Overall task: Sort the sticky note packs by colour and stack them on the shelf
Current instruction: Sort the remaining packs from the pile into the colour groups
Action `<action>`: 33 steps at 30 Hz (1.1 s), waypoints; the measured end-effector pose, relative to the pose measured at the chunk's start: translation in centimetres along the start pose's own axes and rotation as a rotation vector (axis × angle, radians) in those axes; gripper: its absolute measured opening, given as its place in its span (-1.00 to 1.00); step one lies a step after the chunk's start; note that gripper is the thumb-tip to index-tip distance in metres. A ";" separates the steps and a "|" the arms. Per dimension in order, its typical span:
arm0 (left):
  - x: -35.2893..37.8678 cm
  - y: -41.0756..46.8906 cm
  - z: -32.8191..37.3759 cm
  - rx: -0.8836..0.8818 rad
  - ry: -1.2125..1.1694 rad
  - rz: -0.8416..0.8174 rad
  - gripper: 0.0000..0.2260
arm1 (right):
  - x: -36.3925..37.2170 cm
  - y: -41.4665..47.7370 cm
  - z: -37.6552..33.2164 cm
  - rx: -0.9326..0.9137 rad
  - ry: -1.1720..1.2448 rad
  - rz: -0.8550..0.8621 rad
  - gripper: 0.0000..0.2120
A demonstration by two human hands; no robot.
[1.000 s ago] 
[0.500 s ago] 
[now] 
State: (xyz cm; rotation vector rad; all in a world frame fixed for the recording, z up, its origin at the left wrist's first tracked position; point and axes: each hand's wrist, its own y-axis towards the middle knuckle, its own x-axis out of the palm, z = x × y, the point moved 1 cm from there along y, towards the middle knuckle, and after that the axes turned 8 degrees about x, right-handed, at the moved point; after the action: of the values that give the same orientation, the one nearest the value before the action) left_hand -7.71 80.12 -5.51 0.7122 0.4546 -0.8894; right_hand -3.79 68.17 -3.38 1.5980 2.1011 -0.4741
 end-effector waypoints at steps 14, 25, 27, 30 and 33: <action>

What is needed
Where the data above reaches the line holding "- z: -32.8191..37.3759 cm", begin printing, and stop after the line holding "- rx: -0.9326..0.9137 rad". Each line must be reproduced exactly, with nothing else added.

Solution for this problem
  - z: -32.8191..37.3759 cm
  - rx: -0.8836..0.8818 rad
  - ry: -1.2125..1.1694 rad
  - rz: -0.8416..0.8174 rad
  - gripper: 0.0000..0.2260
arm1 (right):
  - x: -36.3925..37.2170 cm
  - y: -41.4665..47.7370 cm
  - z: -37.6552..33.2164 cm
  - rx: -0.9326..0.9137 rad

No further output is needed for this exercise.